* _Your assignment_
In the entries that follow, how many lines contain "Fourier"? Please reply with only the number.

* _Source material_
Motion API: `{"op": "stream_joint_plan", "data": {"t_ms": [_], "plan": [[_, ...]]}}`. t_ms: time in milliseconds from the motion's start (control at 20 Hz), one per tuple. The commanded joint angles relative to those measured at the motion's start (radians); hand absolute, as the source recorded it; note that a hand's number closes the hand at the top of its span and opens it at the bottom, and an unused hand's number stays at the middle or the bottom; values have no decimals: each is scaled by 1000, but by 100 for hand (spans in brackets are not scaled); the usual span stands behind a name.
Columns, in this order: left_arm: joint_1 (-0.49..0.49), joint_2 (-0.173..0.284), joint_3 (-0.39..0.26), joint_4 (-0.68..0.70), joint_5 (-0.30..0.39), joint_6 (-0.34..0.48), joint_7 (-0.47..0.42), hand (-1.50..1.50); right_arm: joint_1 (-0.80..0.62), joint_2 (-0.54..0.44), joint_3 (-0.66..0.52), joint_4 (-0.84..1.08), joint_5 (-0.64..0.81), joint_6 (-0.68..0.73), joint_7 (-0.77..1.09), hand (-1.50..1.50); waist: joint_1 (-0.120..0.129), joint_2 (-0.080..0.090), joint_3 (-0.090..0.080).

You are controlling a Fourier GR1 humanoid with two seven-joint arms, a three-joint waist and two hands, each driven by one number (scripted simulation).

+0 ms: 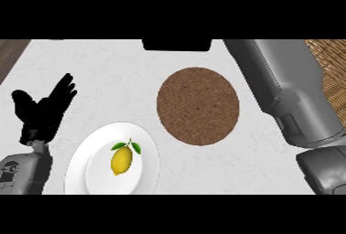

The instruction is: Pick the croissant from the placemat and place it in the basket

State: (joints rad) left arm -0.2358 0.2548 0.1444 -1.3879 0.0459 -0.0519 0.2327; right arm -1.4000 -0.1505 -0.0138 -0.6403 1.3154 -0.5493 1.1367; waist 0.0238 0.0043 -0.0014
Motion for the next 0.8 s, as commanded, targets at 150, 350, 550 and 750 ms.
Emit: {"op": "stream_joint_plan", "data": {"t_ms": [150,350,550,750], "plan": [[-3,6,20,3,14,-2,5,0,-4,-102,-54,51,77,54,136,150,-23,-5,1],[15,-9,8,28,-5,0,-32,0,29,-111,-87,30,88,64,134,150,-27,-6,1],[11,2,30,32,3,3,-26,0,141,-139,-121,-15,64,35,62,150,-31,-7,1],[25,34,52,87,9,-36,-71,0,241,-166,-124,-122,51,69,7,150,-39,-10,1]]}}
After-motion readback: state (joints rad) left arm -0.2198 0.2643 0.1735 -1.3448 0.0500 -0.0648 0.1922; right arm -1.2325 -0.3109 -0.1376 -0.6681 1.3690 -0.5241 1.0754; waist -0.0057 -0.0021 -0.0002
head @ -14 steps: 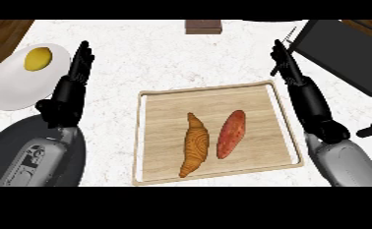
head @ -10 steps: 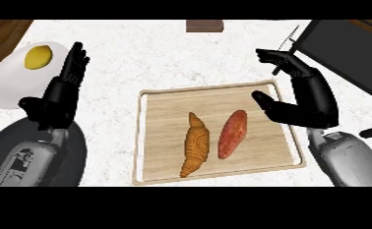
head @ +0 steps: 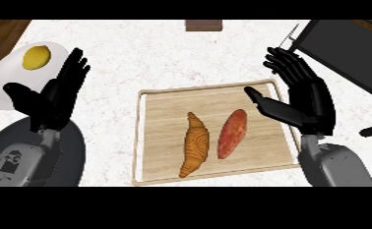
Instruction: Pick the croissant from the tray and place it in the tiered shelf
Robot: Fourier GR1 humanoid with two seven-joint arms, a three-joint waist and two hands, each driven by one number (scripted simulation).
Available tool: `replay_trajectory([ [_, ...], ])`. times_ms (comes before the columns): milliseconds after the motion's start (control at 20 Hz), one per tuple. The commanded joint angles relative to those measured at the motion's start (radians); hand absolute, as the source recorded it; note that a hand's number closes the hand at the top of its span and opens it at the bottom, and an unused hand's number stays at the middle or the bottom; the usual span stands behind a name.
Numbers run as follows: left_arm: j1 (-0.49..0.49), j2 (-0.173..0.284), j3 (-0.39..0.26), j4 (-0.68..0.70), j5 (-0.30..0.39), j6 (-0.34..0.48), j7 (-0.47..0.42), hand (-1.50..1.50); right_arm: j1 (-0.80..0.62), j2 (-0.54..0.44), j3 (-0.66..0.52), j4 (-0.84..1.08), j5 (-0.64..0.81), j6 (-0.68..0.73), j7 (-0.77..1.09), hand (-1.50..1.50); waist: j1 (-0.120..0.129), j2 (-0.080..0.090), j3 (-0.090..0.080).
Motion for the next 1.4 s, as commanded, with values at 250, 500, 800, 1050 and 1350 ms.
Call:
replay_trajectory([
  [250,0.01,-0.012,0.013,-0.035,-0.001,-0.001,0.052,0.0,-0.015,-0.19,0.095,-0.359,-0.001,0.102,0.383,-1.5,-0.003,-0.007,-0.004],
  [500,0.005,0.022,0.025,-0.027,0.014,-0.042,0.072,0.0,-0.079,-0.394,0.213,-0.357,0.114,0.24,0.6,-1.5,0.012,-0.008,-0.009],
  [800,-0.025,-0.013,0.008,-0.008,0.001,-0.029,0.065,0.0,-0.259,-0.541,0.373,-0.378,0.348,0.382,0.865,-1.5,0.025,-0.003,-0.01],
  [1050,-0.042,0.001,0.025,0.017,0.013,-0.071,0.068,0.0,-0.452,-0.297,0.526,-0.342,0.432,0.386,1.19,-1.5,0.031,0.002,-0.005],
  [1350,-0.007,-0.018,0.014,-0.031,-0.023,-0.041,0.065,0.0,-0.581,-0.15,0.57,-0.226,0.423,0.479,1.343,-1.5,0.027,-0.002,-0.003],
])
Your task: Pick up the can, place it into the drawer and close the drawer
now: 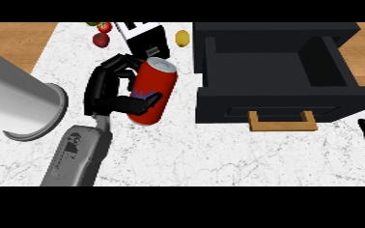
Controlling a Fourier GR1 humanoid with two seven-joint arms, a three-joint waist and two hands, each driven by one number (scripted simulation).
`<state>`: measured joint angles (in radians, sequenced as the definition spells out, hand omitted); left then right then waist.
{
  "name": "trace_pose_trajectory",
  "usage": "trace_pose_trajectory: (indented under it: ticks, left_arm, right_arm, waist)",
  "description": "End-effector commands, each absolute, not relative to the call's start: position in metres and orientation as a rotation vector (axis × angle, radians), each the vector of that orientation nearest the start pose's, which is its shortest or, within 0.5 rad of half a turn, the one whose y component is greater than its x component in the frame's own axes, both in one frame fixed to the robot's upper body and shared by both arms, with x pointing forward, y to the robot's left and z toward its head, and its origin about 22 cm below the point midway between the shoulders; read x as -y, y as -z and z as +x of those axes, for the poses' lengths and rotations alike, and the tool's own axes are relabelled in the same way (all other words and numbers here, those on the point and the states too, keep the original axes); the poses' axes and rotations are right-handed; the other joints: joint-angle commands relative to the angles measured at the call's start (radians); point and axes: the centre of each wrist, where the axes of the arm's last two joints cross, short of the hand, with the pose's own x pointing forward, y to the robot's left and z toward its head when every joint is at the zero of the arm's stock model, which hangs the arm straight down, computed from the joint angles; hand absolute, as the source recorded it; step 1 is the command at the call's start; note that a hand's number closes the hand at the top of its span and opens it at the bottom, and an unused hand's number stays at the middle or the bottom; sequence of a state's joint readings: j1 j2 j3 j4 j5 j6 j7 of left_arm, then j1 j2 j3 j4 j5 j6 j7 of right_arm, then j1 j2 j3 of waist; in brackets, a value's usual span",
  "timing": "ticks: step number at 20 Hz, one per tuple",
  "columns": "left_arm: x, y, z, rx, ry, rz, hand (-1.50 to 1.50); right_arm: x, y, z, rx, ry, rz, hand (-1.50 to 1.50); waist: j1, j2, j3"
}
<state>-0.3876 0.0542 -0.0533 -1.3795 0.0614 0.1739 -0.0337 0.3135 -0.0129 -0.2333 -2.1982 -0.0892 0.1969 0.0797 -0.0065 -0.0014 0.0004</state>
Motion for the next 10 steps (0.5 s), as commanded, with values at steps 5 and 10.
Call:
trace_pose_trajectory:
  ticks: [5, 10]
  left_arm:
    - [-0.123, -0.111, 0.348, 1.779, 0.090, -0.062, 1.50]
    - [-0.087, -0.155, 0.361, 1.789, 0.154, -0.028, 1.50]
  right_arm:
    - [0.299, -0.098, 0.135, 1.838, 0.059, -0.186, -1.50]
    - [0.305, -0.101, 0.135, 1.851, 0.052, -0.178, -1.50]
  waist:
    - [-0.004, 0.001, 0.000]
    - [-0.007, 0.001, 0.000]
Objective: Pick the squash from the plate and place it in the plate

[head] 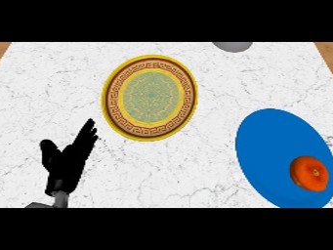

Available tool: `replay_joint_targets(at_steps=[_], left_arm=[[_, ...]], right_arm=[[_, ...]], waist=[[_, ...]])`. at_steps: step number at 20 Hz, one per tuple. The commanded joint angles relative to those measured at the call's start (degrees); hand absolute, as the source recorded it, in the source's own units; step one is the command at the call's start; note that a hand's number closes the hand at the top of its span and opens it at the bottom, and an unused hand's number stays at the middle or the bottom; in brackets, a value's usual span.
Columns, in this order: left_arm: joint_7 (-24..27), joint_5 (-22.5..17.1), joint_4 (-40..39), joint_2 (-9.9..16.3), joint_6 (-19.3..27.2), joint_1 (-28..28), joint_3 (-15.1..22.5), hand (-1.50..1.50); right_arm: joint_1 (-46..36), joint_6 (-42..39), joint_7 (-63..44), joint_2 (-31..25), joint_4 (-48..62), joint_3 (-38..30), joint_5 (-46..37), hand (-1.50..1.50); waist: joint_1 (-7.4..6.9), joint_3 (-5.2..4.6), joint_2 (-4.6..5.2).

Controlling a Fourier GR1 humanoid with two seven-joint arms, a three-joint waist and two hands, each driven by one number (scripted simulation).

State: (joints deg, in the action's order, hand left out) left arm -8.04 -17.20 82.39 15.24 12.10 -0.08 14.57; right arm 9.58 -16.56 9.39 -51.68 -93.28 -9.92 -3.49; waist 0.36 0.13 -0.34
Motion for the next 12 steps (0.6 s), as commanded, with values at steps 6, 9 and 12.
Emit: replay_joint_targets(at_steps=[6, 9, 12], left_arm=[[-2.41, 0.11, 0.41, 0.68, -3.01, 2.04, -2.22, 0.00], [0.74, 2.50, -5.35, -1.82, -3.56, -0.28, -1.75, 0.00], [-3.68, 2.60, -2.80, -2.93, -2.22, -1.78, -2.16, 0.00]], right_arm=[[1.57, -3.26, -6.41, 4.57, -4.07, 2.74, -6.93, -1.50], [0.62, -2.77, -8.84, 8.32, -5.04, 5.56, -10.50, -1.50], [2.47, -3.89, -11.92, 10.37, -10.28, 5.09, -11.31, -1.50]], waist=[[-0.21, -0.14, 0.27], [-0.15, -0.15, 0.35], [0.01, -0.15, 0.30]])
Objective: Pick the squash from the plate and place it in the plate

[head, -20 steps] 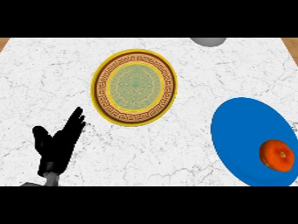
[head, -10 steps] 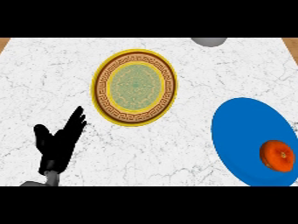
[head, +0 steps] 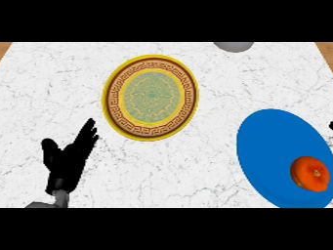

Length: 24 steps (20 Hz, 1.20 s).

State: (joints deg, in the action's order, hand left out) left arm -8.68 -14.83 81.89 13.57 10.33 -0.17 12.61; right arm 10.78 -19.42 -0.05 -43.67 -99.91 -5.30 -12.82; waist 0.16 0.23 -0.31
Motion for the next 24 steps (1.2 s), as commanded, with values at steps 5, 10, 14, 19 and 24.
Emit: replay_joint_targets(at_steps=[5, 10, 14, 19, 24], left_arm=[[-5.58, 0.37, 3.44, 0.26, -1.27, 0.61, -1.79, 0.00], [0.92, 1.39, -5.77, -1.97, -4.11, -1.79, -3.29, 0.00], [-1.80, 2.60, 0.51, -1.99, -2.95, 1.77, -3.38, 0.00], [-4.57, 4.64, 2.15, -3.58, -2.26, 1.53, -2.23, 0.00], [-2.98, 3.74, -1.02, -3.15, -5.37, 0.56, -6.00, 0.00]], right_arm=[[-1.90, 1.30, -1.83, 7.08, -0.14, 2.87, -9.14, -1.50], [-2.39, 1.07, -2.44, 7.38, 1.51, 1.44, -14.03, -1.50], [-2.76, 0.20, -0.60, 8.77, 4.09, 0.53, -17.13, -1.50], [-6.56, 0.71, -3.18, 14.19, 6.02, 5.06, -21.74, -1.50], [-5.80, 0.40, 0.86, 15.10, 9.77, 4.44, -25.19, -1.50]], waist=[[-0.32, -0.21, 0.28], [-0.06, -0.24, 0.35], [-0.25, -0.22, 0.31], [-0.27, -0.22, 0.30], [-0.15, -0.23, 0.30]])
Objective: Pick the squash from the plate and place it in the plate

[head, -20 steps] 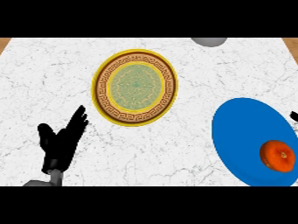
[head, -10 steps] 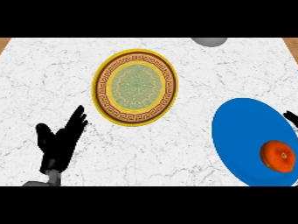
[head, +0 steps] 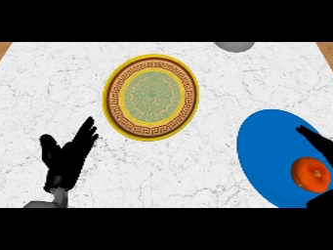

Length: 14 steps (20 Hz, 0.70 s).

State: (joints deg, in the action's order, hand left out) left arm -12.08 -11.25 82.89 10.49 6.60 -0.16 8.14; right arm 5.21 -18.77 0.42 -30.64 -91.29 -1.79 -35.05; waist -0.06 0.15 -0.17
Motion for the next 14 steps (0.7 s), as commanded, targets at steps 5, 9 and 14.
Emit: replay_joint_targets(at_steps=[5, 9, 14], left_arm=[[0.43, 1.95, -2.21, -2.65, 0.12, 0.15, 0.05, 0.00], [-0.69, 2.17, 1.70, -1.54, -1.28, 2.79, -0.36, 0.00], [-0.08, 1.69, -1.11, -0.47, -2.77, 1.70, -2.14, 0.00]], right_arm=[[0.47, 1.84, 5.74, -0.37, 0.99, 2.64, -8.16, 1.50], [-5.87, 4.62, 10.10, -0.05, 10.77, 0.97, -11.17, 1.50], [-3.23, 7.71, -4.45, 11.80, -4.08, 8.82, -16.52, 1.50]], waist=[[0.20, -0.16, 0.14], [-0.19, -0.13, 0.18], [-0.15, -0.25, -0.01]])
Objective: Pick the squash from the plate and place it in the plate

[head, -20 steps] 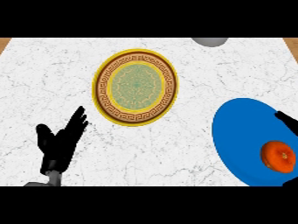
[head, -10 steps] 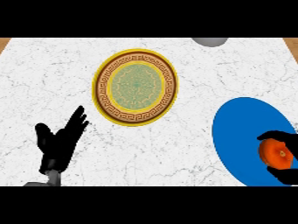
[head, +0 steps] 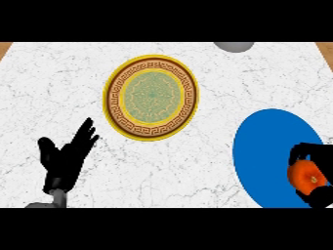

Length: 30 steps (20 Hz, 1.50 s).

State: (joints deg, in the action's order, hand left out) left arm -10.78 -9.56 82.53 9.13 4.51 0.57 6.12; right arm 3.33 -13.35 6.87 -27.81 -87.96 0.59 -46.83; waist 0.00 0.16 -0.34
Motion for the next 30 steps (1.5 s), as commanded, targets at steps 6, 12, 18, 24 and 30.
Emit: replay_joint_targets(at_steps=[6, 12, 18, 24, 30], left_arm=[[-0.79, 0.57, -0.79, -0.77, -1.20, -1.01, 2.29, 0.00], [-1.65, 1.36, -1.56, -0.93, -1.55, -1.66, 3.62, 0.00], [-1.96, 1.27, -1.42, -1.01, -1.67, -2.96, 3.61, 0.00], [-1.49, 2.03, -1.81, -1.29, -1.62, -3.31, 4.30, 0.00], [-2.65, 1.78, -2.05, -0.97, -1.51, -4.21, 3.64, 0.00]], right_arm=[[-6.89, 7.08, -22.40, 25.45, -6.68, 16.83, -11.42, 1.50], [-15.88, 18.84, -34.45, 27.63, -10.05, 23.94, -17.62, 1.50], [-21.04, 30.64, -49.81, 27.77, -9.34, 28.41, -21.01, 1.50], [-27.76, 42.47, -65.90, 27.80, -6.90, 32.26, -25.57, 1.50], [-34.07, 50.61, -77.55, 27.80, -0.38, 33.86, -33.22, 1.50]], waist=[[-5.62, -0.72, 0.60], [-6.50, -0.60, -0.40], [-7.07, -0.34, 0.10], [-7.41, -0.35, 0.52], [-6.61, -0.35, 0.85]])
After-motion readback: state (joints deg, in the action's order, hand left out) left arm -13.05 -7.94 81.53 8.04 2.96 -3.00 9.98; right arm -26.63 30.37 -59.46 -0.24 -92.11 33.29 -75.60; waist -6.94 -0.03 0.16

* _Answer for this exercise_
4